Bo Luo, Professor of Electrical Engineering and Computer Science (EECS), said the new certificate is a response to growing demand from employers and students.
“There is strong demand in industry from employers. They want students who know cybersecurity,” he said. “There is also growing interest from students. They want security courses and something more than the transcript to show they have taken the courses—that they have expertise. We see the need and we answer to the needs."
To obtain the certificate, undergraduate students will have to take four classes:
- EECS 563, Introduction to Communications Networks, which includes a discussion of the uses of communications networks and network traffic.

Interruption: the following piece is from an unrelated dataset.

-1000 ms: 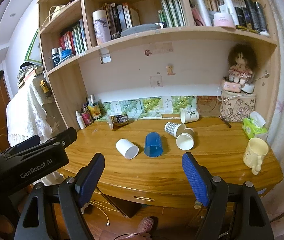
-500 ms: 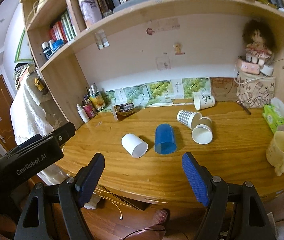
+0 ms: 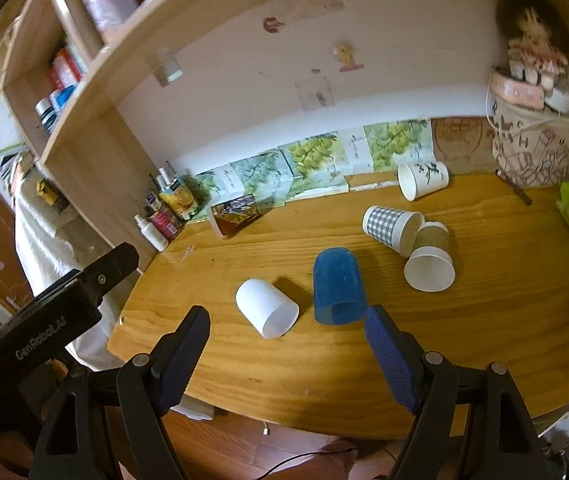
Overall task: Flip cup upright
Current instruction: 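Move the right tool down toward the white plastic cup lying on its side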
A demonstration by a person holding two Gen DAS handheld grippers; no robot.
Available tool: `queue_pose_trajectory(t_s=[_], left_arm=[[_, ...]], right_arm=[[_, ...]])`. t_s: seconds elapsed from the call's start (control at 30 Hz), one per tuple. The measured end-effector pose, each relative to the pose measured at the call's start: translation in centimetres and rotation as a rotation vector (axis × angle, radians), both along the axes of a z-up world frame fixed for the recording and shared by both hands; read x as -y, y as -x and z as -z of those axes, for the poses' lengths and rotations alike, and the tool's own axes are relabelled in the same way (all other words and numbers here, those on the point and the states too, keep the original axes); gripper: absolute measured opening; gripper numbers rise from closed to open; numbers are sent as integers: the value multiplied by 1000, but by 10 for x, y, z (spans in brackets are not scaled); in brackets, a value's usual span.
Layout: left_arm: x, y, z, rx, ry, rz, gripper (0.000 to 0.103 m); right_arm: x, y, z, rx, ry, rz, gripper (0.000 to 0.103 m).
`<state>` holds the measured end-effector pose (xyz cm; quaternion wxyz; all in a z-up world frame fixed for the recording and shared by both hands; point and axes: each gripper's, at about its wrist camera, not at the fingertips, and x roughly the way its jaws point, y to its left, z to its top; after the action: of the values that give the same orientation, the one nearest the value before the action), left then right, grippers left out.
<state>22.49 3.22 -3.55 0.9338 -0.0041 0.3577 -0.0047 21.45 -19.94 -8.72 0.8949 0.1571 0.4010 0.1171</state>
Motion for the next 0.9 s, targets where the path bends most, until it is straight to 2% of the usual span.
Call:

- EECS 565, Introduction to Information and Computer Security, which offers a primer on basic concepts, theories and protocols in computer security.
- A “cyberdefense” requirement that can be earned either by taking one three-credit class for a semester, or by practicing cyberdefense techniques in real-world situations over three semesters, earning one credit per semester.
- And the student’s choice of related courses offered by EECS. "We have a broad range of security-related courses,” Luo said.
The new program joins an existing certificate in cybersecurity program that is available to graduate students.
As for the new certificate, Luo said: "We expect there is going to be strong demand for this."
Students in the program “have a better chance to get job offers,” he said. “They may also be able to get better pay. More importantly, with that knowledge, with that certificate, a student in software engineering is going to produce code that is less vulnerable. There will be a long-term benefit there.”
The new certificate program is just the latest sign of KU’s growing strength in cybersecurity research and instruction. In recent years, the university has expanded cybersecurity faculty—there are now five tenure-track positions. In 2016, the National Science Foundation awarded the university a $4.7 million, five-year grant to educate cyberdefense experts dedicated to public service in federal jobs. In 2018, KU was selected by the NSA for a comprehensive, five-year cybersecurity project to secure the Internet of Things.
The university has also been named a National Center of Academic Excellence in cybersecurity by the National Security Agency and the Department of Homeland Security.
And in the summer of 2019, KU offered a “cybersecurity boot camp” to educators from around the Midwest.
"We're really growing in terms of cybersecurity research,” Luo said. "We have this critical mass."